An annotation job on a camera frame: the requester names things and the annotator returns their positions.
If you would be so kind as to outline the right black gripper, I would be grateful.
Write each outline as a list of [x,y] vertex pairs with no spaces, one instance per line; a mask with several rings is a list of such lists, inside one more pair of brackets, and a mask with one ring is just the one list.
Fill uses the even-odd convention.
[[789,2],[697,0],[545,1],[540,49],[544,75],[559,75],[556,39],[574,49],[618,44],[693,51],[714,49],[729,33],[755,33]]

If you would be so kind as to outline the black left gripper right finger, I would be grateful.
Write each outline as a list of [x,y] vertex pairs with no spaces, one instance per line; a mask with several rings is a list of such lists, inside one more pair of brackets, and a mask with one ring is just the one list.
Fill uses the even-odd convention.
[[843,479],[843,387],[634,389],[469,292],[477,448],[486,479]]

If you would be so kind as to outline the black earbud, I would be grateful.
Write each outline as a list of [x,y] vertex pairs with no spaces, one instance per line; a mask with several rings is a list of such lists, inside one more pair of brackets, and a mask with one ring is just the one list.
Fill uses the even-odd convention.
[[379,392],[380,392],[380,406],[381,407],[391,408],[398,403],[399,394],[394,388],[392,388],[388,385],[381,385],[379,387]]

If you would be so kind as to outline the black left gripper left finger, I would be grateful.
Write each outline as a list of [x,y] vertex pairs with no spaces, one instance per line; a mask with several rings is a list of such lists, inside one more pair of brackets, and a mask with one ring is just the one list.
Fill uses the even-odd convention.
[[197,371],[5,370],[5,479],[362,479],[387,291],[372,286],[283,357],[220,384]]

-*-

Every record listed above needs to be written out again exactly.

• _ANSWER_:
An annotation job on a camera frame: the requester names things and the annotator returns their positions.
If you would be so kind as to outline the right black gripper, I would be grateful.
Write each outline as a list of [x,y] vertex pairs with no spaces, one instance per line; a mask with several rings is a list of such lists, inside one more pair of brackets, and a mask with one ring is just the one list.
Fill uses the even-odd convention.
[[789,2],[697,0],[545,1],[540,49],[544,75],[559,75],[556,39],[574,49],[618,44],[693,51],[714,49],[729,33],[755,33]]

If you would be so kind as to outline the black left gripper right finger, I would be grateful.
Write each outline as a list of [x,y] vertex pairs with no spaces, one instance per line; a mask with several rings is a list of such lists, inside one more pair of brackets, and a mask with one ring is just the one list.
Fill uses the even-odd convention.
[[843,479],[843,387],[634,389],[469,292],[477,448],[486,479]]

If you would be so kind as to outline the black earbud, I would be grateful.
Write each outline as a list of [x,y] vertex pairs with no spaces, one instance per line; a mask with several rings is a list of such lists, inside one more pair of brackets, and a mask with one ring is just the one list.
Fill uses the even-odd convention.
[[379,392],[380,392],[380,406],[381,407],[391,408],[398,403],[399,394],[394,388],[392,388],[388,385],[381,385],[379,387]]

If you would be so kind as to outline the black left gripper left finger, I would be grateful.
Write each outline as a list of [x,y] vertex pairs with no spaces, one instance per line; a mask with several rings is a list of such lists, inside one more pair of brackets, and a mask with one ring is just the one list.
Fill uses the even-odd convention.
[[197,371],[5,370],[5,479],[362,479],[387,291],[372,286],[283,357],[220,384]]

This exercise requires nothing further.